TEMPO Interaktif, Jakarta- Dunia seni rupa dengan fesyen, belakangan semakin berkesinambungan. Keduanya saling mempengaruhi dan menyokong satu sama lain. Kini, hampir sebagian besar merek dagang busana mengkampanyekan citra dan kreativitas lewat karya seni.
Inilah yang tergambar dalam pameran bertajuk “PMR Cube Cotemporary Culture Interplay”, yang di selenggarakan Indonesia Tatler, pada 1-6 Desember 2011 di gedung Sampoerna Strategic Square, Jakarta. Lebih dari seratus karya seni rupa baru di pajang di sana.

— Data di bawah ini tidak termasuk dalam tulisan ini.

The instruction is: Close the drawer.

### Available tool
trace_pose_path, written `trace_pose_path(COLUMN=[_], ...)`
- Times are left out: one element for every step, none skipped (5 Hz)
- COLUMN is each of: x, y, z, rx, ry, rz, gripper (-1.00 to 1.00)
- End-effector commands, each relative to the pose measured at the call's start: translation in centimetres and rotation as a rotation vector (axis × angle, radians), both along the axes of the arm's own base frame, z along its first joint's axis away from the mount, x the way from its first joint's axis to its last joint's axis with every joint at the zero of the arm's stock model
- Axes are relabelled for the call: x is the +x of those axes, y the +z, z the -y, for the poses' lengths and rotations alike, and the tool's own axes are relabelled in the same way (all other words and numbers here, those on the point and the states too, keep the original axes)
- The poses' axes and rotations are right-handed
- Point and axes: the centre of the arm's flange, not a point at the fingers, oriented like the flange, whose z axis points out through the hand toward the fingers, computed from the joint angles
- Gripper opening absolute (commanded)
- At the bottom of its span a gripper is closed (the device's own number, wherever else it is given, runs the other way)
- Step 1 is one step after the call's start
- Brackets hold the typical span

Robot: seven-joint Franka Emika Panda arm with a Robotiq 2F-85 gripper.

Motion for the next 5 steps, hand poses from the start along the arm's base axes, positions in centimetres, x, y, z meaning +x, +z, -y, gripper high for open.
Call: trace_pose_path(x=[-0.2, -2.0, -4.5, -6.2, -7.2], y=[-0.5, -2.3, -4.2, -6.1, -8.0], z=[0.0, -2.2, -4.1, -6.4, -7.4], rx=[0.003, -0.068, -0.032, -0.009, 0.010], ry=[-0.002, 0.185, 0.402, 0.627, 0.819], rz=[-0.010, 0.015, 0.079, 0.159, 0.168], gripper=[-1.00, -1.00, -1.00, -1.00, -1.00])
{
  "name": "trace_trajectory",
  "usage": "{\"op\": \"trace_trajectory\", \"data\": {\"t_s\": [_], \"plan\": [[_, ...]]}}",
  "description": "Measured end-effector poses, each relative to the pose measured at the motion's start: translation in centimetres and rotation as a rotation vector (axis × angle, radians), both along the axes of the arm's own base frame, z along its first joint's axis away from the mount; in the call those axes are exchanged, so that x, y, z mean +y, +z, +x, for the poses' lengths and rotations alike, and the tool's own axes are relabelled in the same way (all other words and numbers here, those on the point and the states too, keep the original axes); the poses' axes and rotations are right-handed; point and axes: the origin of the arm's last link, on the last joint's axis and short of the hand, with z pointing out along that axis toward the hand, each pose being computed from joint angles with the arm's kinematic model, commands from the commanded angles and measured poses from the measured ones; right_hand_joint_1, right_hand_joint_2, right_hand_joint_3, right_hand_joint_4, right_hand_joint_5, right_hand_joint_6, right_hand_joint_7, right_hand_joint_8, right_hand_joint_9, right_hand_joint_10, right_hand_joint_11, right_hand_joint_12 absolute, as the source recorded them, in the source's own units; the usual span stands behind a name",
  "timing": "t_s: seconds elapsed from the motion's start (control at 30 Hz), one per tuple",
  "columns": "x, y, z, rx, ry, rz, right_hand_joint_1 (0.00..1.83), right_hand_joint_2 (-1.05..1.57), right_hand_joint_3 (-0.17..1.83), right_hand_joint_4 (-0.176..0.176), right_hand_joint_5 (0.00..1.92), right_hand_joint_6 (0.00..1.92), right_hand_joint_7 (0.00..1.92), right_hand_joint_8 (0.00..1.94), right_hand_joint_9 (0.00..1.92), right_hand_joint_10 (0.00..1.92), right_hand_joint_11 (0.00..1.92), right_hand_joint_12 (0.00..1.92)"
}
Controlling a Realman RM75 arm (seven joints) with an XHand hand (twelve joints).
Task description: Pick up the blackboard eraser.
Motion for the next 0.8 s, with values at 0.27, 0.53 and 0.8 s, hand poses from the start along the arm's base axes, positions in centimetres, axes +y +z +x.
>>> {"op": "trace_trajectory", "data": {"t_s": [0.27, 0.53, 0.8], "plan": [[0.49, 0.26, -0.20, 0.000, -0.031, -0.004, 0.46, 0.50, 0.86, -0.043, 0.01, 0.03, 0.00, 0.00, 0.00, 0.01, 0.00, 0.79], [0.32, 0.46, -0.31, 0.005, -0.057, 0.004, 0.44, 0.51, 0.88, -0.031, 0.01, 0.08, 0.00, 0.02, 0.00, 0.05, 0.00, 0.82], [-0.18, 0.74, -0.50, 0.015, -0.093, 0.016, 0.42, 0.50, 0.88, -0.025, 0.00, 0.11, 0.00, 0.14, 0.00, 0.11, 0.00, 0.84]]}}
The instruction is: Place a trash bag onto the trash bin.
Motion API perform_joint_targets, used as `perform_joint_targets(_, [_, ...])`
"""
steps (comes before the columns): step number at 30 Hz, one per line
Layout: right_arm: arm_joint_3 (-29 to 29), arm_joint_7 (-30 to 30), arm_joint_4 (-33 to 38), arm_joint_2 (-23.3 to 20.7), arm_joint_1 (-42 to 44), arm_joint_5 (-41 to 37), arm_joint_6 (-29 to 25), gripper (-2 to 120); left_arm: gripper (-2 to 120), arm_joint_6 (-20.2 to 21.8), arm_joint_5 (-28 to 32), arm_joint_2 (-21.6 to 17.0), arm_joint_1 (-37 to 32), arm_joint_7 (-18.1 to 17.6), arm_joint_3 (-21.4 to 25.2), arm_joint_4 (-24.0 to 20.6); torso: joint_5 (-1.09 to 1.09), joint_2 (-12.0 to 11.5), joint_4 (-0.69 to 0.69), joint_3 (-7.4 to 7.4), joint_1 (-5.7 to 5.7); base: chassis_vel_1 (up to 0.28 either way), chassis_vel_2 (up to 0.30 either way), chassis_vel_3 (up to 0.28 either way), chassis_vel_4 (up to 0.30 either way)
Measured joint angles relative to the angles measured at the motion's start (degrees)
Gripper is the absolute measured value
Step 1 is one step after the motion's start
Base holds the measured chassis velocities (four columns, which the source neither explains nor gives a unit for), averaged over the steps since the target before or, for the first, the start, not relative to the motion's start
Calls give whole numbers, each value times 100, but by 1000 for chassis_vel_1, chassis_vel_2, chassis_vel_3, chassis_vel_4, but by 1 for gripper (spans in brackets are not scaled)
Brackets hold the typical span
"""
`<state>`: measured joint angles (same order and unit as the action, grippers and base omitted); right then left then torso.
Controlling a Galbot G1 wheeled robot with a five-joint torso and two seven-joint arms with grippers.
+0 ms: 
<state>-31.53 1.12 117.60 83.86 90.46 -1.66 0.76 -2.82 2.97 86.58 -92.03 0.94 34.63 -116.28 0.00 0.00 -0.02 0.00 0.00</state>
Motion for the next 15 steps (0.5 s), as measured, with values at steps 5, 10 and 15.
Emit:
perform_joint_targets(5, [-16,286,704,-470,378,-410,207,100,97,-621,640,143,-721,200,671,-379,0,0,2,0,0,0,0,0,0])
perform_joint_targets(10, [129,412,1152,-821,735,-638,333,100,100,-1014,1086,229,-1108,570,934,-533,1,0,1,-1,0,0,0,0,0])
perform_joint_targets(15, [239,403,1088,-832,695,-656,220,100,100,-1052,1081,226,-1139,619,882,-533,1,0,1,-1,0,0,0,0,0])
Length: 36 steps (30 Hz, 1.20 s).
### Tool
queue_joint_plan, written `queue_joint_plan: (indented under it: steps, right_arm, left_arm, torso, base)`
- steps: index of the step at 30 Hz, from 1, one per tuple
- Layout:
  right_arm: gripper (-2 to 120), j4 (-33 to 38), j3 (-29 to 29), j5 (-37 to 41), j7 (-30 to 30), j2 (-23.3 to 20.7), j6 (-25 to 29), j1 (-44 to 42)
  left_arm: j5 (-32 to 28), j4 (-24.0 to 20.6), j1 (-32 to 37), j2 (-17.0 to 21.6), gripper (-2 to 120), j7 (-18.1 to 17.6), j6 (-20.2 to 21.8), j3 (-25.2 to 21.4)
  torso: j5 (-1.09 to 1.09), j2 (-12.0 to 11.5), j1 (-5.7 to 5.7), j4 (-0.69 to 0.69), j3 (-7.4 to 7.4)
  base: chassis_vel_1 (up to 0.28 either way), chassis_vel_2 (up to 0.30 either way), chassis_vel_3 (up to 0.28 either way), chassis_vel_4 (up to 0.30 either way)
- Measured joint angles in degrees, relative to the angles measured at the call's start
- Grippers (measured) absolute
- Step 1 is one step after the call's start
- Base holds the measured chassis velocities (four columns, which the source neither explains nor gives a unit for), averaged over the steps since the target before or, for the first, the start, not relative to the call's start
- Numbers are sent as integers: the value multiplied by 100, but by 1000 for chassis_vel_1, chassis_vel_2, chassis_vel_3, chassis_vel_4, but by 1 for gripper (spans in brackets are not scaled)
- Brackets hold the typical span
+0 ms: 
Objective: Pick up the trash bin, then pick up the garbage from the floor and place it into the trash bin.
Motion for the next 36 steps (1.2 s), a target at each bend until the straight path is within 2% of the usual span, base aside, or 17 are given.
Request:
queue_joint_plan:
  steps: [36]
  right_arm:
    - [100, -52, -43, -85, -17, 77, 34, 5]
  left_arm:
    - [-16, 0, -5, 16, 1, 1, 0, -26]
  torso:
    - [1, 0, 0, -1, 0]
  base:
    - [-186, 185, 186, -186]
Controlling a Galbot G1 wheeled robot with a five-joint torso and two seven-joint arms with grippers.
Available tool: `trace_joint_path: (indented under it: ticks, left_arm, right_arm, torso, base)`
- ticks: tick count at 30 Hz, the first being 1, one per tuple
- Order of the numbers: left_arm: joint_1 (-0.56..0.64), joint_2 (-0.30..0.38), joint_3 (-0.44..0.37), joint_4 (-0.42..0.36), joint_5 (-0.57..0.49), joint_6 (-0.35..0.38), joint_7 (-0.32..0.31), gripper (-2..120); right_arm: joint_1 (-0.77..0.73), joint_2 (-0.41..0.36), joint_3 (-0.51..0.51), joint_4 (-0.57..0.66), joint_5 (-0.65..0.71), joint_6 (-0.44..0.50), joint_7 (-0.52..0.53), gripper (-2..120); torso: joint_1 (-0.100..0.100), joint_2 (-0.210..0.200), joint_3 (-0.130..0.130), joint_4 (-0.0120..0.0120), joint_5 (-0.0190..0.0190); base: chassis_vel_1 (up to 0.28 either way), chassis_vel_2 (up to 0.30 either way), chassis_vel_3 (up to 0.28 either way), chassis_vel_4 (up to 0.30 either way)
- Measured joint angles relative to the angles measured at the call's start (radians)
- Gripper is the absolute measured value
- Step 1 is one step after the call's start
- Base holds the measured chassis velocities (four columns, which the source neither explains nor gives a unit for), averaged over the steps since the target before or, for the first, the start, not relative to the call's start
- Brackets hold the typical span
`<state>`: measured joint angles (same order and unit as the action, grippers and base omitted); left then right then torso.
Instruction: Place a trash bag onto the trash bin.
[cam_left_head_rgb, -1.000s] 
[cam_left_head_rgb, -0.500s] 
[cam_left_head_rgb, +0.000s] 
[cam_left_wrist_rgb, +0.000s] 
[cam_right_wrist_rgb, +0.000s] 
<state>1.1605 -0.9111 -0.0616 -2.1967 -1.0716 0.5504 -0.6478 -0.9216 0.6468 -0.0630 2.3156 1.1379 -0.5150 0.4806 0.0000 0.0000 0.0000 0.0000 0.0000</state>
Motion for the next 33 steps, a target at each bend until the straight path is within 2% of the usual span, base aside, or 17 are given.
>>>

“Target pengunjung kami selama lima hari adalah 9500 orang,” ujar Millie Stephanie dari Indonesia Tatler, dalam pembukaan pameran tersebut di Jakarta, kemarin. Indonesia tatler sendiri merupakan salah satu majalah fesyen yang juga melebarkan saya di singapura.
Indonesia dibidik para seniman internasional karena dianggap sebagai salah satu negara di Asia yang memiliki perkembangan pesat tentang seni dan fesyen. “Dunia seni rupa Indonesia jelas sekali sangat berkembang dari tahun ke tahun,' kata Stephanie. Hanya saja, lanjutnya, bagaimana masyarakat Indonesia bisa menikmatinya melalui ajang-ajang seperti ini.
Dalam perhelatan ini, Jim Supangkat, didaulat sebagai kurator pameran. Jim menilai perhelatan semacam ini, yang mengatasnamakan sebuah budaya “pop” mengurai segala keterbukaan seni kotemporer. “Ada peluang untuk mengkritisi atau bahkan menerima dengan tangan terbuka,” ujarnya.
Bagi yang menghina kegilaan itu, mempercayakan anggapan tentang kemustahilan adanya hubungan baru antara kebudayaan dan kesenian. Adapun, pihak yang “bersuka-cita” dengan gaya seni baru ini makin mengibarkan budaya ini ketingkat popularitas. “Hingga ada anggapan bahwa seni semacam ini hanya sebagat selera konsumerisme,” katanya.
Sementara, co-curator PMR Cube , Dian Muljadi, menyatakan, "pameran ini adalah panggung yang berbeda bagi para desainer." Dian dan Sebastian Gunawan yang selama ini dikenal sebagai desainer, menjadi co-curator pendamping Jim Supangkat. "Pameran ini telah disiapkan selama dua tahun,” ujarnya.